In the material below, find the line that contains "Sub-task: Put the" and the line that contains "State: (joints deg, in", then write out exactly those two lines and everything between them.

====

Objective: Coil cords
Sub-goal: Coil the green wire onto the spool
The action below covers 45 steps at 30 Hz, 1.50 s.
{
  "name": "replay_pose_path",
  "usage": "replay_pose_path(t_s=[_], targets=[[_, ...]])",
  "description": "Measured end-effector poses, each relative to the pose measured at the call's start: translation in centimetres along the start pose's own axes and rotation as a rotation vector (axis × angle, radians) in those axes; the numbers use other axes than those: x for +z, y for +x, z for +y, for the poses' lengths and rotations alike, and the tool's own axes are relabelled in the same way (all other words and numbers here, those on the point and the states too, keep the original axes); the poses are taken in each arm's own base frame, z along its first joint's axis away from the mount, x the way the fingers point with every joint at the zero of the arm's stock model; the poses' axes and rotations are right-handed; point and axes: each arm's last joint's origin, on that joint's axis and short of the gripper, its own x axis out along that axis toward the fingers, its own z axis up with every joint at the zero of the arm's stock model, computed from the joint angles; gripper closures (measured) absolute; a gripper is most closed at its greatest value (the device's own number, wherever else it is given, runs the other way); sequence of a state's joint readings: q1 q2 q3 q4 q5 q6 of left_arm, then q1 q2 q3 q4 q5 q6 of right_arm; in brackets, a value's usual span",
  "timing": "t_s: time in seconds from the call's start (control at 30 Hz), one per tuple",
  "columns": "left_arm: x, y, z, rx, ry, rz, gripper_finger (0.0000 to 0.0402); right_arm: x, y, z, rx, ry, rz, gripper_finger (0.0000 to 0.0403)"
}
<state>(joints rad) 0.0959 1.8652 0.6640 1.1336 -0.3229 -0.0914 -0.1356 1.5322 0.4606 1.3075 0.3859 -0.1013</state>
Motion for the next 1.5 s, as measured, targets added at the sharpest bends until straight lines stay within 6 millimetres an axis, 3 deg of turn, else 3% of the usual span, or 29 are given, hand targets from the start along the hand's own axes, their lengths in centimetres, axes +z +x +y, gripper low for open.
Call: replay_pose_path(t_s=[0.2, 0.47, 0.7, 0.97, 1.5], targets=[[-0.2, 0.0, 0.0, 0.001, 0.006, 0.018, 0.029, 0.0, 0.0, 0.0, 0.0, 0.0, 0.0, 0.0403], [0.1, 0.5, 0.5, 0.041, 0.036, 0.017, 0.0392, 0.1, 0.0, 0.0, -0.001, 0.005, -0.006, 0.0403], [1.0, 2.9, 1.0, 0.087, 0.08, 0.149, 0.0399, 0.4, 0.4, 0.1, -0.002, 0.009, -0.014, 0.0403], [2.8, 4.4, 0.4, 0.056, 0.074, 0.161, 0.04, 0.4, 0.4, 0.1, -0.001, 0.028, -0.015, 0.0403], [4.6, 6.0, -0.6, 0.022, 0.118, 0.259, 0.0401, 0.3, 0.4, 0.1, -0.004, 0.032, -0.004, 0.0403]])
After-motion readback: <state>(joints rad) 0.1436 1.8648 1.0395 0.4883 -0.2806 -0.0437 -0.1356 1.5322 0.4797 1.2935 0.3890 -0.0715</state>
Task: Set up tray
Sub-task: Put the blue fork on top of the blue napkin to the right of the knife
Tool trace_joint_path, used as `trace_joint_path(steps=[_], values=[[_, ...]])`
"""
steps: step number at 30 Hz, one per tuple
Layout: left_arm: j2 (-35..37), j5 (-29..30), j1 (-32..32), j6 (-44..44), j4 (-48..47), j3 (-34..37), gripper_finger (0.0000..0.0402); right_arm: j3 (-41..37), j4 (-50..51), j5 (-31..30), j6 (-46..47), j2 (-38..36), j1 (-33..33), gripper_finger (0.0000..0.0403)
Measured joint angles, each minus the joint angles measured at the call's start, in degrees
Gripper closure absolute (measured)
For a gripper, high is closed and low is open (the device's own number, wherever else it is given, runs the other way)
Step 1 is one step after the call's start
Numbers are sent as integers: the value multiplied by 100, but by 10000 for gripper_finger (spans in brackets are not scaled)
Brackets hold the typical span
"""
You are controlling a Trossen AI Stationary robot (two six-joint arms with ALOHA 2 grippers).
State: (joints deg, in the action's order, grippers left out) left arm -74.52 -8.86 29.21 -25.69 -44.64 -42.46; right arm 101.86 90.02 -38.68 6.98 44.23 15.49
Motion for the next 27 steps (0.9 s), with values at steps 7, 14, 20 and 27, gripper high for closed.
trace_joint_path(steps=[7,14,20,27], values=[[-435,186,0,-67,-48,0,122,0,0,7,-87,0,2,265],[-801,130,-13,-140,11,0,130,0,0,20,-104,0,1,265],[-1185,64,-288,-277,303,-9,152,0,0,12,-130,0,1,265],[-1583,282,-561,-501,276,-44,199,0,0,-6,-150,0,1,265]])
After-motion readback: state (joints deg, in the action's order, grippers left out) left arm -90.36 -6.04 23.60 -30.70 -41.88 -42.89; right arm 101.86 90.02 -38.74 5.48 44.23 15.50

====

## [Exercise answer]
Sub-task: Put the blue fork on top of the blue napkin to the right of the knife
Tool trace_joint_path, used as `trace_joint_path(steps=[_], values=[[_, ...]])`
"""
steps: step number at 30 Hz, one per tuple
Layout: left_arm: j2 (-35..37), j5 (-29..30), j1 (-32..32), j6 (-44..44), j4 (-48..47), j3 (-34..37), gripper_finger (0.0000..0.0402); right_arm: j3 (-41..37), j4 (-50..51), j5 (-31..30), j6 (-46..47), j2 (-38..36), j1 (-33..33), gripper_finger (0.0000..0.0403)
Measured joint angles, each minus the joint angles measured at the call's start, in degrees
Gripper closure absolute (measured)
For a gripper, high is closed and low is open (the device's own number, wherever else it is given, runs the other way)
Step 1 is one step after the call's start
Numbers are sent as integers: the value multiplied by 100, but by 10000 for gripper_finger (spans in brackets are not scaled)
Brackets hold the typical span
"""
You are controlling a Trossen AI Stationary robot (two six-joint arms with ALOHA 2 grippers).
State: (joints deg, in the action's order, grippers left out) left arm -74.52 -8.86 29.21 -25.69 -44.64 -42.46; right arm 101.86 90.02 -38.68 6.98 44.23 15.49

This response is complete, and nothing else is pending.